SPRING 2025 SEMINARS OF THE ROBERT N. BUTLER COLUMBIA AGING CENTER | Assets of Aging: A Series on the Capabilities that Accrue with Longer Lives
Join us for the Columbia Aging Center's ONLINE seminar--the next in a series that focuses on the assets of aging and the capabilities that accrue with longer lives. Please register to attend via Zoom on April 9, 2025. Details and registration link below.

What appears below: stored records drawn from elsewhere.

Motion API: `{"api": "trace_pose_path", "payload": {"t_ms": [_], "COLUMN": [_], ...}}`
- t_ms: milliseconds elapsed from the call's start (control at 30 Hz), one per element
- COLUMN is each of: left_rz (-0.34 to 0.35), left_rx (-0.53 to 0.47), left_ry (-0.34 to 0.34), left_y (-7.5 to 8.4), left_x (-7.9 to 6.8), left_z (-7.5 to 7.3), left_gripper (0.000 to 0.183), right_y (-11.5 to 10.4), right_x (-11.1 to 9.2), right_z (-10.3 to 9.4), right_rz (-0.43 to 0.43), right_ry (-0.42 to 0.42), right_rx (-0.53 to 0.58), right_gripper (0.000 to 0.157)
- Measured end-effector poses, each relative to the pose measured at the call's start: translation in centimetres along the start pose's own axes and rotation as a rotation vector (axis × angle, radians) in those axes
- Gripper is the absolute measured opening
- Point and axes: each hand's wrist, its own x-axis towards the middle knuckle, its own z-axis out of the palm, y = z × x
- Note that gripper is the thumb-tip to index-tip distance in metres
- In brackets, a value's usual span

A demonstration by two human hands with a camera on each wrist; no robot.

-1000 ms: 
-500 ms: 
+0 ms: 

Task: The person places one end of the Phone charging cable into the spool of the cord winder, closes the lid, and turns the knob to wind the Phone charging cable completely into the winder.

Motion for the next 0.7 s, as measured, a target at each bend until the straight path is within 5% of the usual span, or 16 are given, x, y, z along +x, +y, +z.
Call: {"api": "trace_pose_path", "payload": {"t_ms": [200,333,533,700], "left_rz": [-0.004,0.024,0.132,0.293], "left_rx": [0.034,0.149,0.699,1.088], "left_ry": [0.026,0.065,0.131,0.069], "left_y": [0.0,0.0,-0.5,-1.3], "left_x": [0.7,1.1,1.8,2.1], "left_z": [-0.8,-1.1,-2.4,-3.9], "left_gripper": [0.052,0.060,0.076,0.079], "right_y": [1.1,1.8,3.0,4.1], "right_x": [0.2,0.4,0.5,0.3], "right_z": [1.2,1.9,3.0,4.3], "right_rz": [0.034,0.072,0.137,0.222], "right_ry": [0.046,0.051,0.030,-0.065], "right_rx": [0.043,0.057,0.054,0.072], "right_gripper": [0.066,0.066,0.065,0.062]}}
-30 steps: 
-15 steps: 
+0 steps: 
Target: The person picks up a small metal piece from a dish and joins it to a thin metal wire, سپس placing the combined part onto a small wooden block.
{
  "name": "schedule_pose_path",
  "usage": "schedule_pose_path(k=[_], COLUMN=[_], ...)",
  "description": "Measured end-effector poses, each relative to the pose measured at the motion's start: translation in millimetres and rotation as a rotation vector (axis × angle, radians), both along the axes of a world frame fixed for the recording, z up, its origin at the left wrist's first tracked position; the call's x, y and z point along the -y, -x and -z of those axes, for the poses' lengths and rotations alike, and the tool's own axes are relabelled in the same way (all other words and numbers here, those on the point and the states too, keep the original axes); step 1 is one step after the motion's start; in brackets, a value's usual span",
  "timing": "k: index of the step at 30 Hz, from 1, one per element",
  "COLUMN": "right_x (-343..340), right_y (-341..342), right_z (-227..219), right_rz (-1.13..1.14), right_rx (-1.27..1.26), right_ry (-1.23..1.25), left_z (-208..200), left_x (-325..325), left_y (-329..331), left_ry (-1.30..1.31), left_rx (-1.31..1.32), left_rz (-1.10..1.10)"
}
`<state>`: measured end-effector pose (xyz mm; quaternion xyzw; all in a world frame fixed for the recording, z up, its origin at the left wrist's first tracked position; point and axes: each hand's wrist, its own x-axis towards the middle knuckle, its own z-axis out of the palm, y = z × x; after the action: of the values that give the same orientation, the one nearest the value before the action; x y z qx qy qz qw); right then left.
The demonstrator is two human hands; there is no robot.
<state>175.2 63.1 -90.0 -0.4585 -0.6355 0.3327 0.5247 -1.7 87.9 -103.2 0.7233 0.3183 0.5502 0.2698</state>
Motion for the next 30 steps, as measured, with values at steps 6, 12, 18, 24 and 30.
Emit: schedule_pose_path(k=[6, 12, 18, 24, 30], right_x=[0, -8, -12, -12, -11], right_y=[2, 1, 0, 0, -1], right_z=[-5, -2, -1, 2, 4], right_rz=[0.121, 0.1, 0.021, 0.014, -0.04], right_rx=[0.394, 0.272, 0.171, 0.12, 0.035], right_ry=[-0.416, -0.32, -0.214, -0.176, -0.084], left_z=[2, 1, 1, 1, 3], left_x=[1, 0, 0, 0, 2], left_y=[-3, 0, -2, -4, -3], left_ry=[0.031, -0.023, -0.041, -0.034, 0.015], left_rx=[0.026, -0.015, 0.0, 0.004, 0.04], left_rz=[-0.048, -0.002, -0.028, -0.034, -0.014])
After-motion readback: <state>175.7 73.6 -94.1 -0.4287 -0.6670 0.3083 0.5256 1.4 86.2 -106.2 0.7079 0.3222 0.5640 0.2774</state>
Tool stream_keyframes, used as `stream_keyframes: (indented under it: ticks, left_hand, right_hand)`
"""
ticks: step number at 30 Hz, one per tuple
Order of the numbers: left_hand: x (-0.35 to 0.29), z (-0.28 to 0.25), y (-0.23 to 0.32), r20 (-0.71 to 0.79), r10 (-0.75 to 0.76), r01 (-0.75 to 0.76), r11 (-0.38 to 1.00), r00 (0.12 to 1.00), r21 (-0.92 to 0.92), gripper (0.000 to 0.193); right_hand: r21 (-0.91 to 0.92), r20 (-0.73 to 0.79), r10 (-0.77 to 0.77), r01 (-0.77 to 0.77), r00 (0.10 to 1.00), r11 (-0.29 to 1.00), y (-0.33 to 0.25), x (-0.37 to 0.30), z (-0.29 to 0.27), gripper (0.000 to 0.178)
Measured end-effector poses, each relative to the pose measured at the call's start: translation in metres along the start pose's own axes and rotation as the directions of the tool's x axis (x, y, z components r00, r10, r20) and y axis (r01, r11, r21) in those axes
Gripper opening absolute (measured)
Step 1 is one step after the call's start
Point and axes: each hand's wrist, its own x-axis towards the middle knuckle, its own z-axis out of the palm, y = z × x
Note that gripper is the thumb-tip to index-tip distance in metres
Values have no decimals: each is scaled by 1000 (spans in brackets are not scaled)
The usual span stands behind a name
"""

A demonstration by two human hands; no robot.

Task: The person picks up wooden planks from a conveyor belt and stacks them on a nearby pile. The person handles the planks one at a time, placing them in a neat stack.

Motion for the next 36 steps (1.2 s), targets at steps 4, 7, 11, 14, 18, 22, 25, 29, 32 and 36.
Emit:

WEDNESDAY, APRIL 9, 2025, 12:00PM-1:00PM ET
Structural social capital and healthy aging
Ichiro Kawachi, MBChB, PhD
John L. Loeb & Frances Lehman Loeb Professor of Social Epidemiology
Department of Social and Behavioral Sciences
Harvard T.H. Chan School of Public Health
Virtual Seminar
Location: Zoom
Register to attend via Zoom at: https://columbiacuimc.zoom.us/meeting/register/J7AyNHdaRQCVtxNRHnDw5w
Abstract: Social connections promote the process of healthy aging through the exchange of tangible support and by encouraging people to remain active as they age via informal socializing, volunteering and participation in organizations. Collectively, we refer to the resources derived from social connections as “social capital”. Social capital is linked to the prevention of functional disability as well as cognitive decline. In 2024, the U.S. Surgeon General called for the development of a national strategy to advance social connection. My talk focuses on two questions prompted by the Surgeon General’s call: (1) how can interventions enhance structural social capital to promote healthy aging? and (2) how do we ensure equity in access to social capital? With regard to strengthening social capital, I distinguish between two types of intervention strategies. In the first type, the manipulation consists of activities that directly build or strengthen social capital. An example is community service programs, such as the Experience Corps. Other interventions in this category include CBPR projects involving community health workers, the provision of social spaces (community centers, Men’s Shed, community gardens), social prescribing and related interventions that mobilize the health workforce to connect individuals to community resources. In the second category of interventions, social capital acts as an intervening factor to channel the effects of an intervention to improve outcomes. That is, the strengthening of social capital is not the target of the intervention per se, but it is a by-product or collateral benefit. Examples of these types of interventions include place-based interventions (participatory neighborhood development planning), neighborhood regeneration, and social infrastructure interventions in the built environment (e.g., parks, playgrounds, libraries). Policies also need to address existing inequities in access to social capital by socioeconomically disadvantaged groups, racially minoritized groups and people living with disabilities.